Aim of the exercise> Give the records again. Keep them exact and leave out the images.

Records for this task>
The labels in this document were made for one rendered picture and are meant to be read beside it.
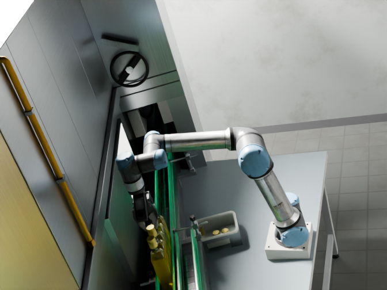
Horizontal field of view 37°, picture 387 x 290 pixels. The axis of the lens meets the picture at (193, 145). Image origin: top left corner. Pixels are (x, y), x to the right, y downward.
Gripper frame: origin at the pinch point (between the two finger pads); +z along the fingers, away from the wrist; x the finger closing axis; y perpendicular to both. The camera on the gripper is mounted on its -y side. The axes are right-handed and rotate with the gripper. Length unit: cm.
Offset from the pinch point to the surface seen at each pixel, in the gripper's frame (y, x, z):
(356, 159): 184, -128, 117
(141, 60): 107, -5, -35
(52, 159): -34, 13, -60
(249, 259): 15, -35, 41
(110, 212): -2.0, 12.2, -14.4
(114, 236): -7.9, 12.8, -6.7
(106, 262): -22.8, 15.1, -6.5
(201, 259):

Answer to the exercise>
The labels in this document were made for one rendered picture and are meant to be read beside it.
Horizontal field of view 37°, picture 387 x 290 pixels. The axis of the lens meets the picture at (193, 145). Image origin: top left corner. Pixels are (x, y), x to the right, y downward.
Gripper frame: origin at the pinch point (between the two finger pads); +z along the fingers, away from the wrist; x the finger closing axis; y perpendicular to both. The camera on the gripper is mounted on its -y side. The axes are right-handed and rotate with the gripper. Length unit: cm.
Offset from the pinch point to the surface seen at each pixel, in the gripper's frame (y, x, z):
(356, 159): 184, -128, 117
(141, 60): 107, -5, -35
(52, 159): -34, 13, -60
(249, 259): 15, -35, 41
(110, 212): -2.0, 12.2, -14.4
(114, 236): -7.9, 12.8, -6.7
(106, 262): -22.8, 15.1, -6.5
(201, 259):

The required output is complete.